Katleen tiene 15 años y vive con su madre en un suburbio a las afueras de São Paulo. Va al colegio por las mañanas y por las tardes trabaja de camarera para ayudar a la economía familiar. Su plan A es ser militar, y el B, estudiar Servicio Social. Mientras, combate las desigualdades con sus versos.

Nací poderosa
Simplemente no lo imaginé.
Y hoy estoy aquí
Vomitando en tu cara
Desatascando todo lo que estaba atascado
incluso sin comer nada.
Por eso,
Ámate a ti misma sin miedo, chica
Sé que mis versos te tranquilizan
Mis estrofas te liberan
Soy la que te escucha
Soy la que te cura
Eso te salva de las madrugadas frías
Soy una mujer de São Paulo
Y mi nombre es poesía.

Katleen ya no es Katleen. Pero es más Katleen que nunca. Ha destilado la gota más pura de su esencia. A su yo de hace dos meses se le veían todas la curvas por encima de unos vaqueros rotos y un top rosa con escote. Y a ella el rosa no le gusta. Aún tiene el armario lleno de tacones. Pero ya no los usa. Esa no era ella. Era la Katleen que le gustaba a su familia. Femenina. La que vestía al estilo del suburbio de São Paulo, Brasil, donde vive y domesticaba su raíz afro alisándose el pelo para que le cayera lacio sobre los hombros. Hasta que dijo basta.

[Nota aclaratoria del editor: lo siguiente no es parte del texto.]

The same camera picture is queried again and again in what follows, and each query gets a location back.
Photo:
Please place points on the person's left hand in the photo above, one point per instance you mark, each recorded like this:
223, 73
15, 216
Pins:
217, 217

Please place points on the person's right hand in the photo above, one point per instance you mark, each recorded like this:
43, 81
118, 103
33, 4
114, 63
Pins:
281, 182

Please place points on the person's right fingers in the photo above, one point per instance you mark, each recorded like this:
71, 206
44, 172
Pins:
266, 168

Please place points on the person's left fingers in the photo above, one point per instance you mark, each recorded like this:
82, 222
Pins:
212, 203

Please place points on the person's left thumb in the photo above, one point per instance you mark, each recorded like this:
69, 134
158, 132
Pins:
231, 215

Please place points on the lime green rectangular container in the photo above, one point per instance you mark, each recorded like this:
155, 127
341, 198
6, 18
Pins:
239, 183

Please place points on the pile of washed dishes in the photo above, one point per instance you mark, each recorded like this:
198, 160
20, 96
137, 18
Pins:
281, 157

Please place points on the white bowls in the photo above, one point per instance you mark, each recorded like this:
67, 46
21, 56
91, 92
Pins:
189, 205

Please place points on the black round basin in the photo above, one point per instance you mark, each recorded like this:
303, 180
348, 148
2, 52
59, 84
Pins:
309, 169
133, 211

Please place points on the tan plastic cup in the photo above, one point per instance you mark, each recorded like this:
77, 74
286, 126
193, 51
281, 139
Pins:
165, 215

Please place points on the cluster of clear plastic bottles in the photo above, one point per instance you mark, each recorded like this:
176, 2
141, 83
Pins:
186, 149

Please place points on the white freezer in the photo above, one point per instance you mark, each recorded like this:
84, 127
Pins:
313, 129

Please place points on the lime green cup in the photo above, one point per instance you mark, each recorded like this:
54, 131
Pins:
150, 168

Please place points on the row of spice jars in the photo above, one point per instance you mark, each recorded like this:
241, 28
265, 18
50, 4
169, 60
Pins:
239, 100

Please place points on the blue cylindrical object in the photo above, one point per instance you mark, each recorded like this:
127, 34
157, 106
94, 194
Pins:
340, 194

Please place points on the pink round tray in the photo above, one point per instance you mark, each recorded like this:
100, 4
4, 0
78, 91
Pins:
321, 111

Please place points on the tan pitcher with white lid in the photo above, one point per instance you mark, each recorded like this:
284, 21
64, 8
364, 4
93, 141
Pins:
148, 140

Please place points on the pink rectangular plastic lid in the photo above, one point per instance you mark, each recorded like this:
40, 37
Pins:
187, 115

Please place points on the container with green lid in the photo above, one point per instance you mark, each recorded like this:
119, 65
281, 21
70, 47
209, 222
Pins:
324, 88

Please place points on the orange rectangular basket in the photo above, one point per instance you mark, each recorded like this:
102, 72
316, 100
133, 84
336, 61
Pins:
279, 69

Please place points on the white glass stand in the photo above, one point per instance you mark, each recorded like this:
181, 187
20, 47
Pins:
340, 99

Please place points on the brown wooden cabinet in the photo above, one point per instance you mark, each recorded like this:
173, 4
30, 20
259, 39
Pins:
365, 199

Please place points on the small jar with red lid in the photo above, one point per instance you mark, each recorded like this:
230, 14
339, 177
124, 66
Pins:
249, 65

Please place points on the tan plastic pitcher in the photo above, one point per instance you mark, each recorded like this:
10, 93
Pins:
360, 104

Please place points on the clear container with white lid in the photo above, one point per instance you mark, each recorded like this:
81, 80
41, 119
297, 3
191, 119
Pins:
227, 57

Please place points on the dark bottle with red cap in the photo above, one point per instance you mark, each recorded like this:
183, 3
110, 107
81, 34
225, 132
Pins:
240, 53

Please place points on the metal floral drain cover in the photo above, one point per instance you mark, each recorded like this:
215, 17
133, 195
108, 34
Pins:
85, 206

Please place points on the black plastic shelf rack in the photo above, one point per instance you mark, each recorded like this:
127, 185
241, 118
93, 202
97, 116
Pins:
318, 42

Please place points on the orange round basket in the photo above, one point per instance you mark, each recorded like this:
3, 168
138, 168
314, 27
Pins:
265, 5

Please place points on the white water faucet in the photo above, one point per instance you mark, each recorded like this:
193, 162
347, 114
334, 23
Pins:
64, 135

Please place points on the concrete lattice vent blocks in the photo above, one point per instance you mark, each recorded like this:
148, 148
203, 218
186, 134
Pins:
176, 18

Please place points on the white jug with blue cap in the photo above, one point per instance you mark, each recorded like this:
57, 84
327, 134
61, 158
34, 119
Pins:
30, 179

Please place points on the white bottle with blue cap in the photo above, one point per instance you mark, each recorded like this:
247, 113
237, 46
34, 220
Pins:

Pasó que ha cumplido 15 años y ha empezado a buscarse debajo de todo el cartón piedra que su entorno había construido sobre ella. Si cuando iba a comprar ropa con su madre le llamaba más un pantalón de deporte que una falda, ¿por qué no hacer caso a lo que ella deseaba? Y si su pelo le chillaba que quería salir con fuerza hacia arriba en una preciosa espiral color chocolate, ¿por qué ignorarle hasta dejarle sin personalidad ninguna? “Mi pelo tenía mucho volumen. La gente en general me decía que era feo y desarreglado. Así que yo fui aprendiendo a arreglarlo y, al final, lo dejé sin cuerpo. Pero poco a poco fui conociendo referencias afrobrasileñas e identificándome con ellas, y entonces vi que era posible y bonito. Me lo corté para que recuperara su forma. Este nuevo corte representa una nueva fase de mi vida”.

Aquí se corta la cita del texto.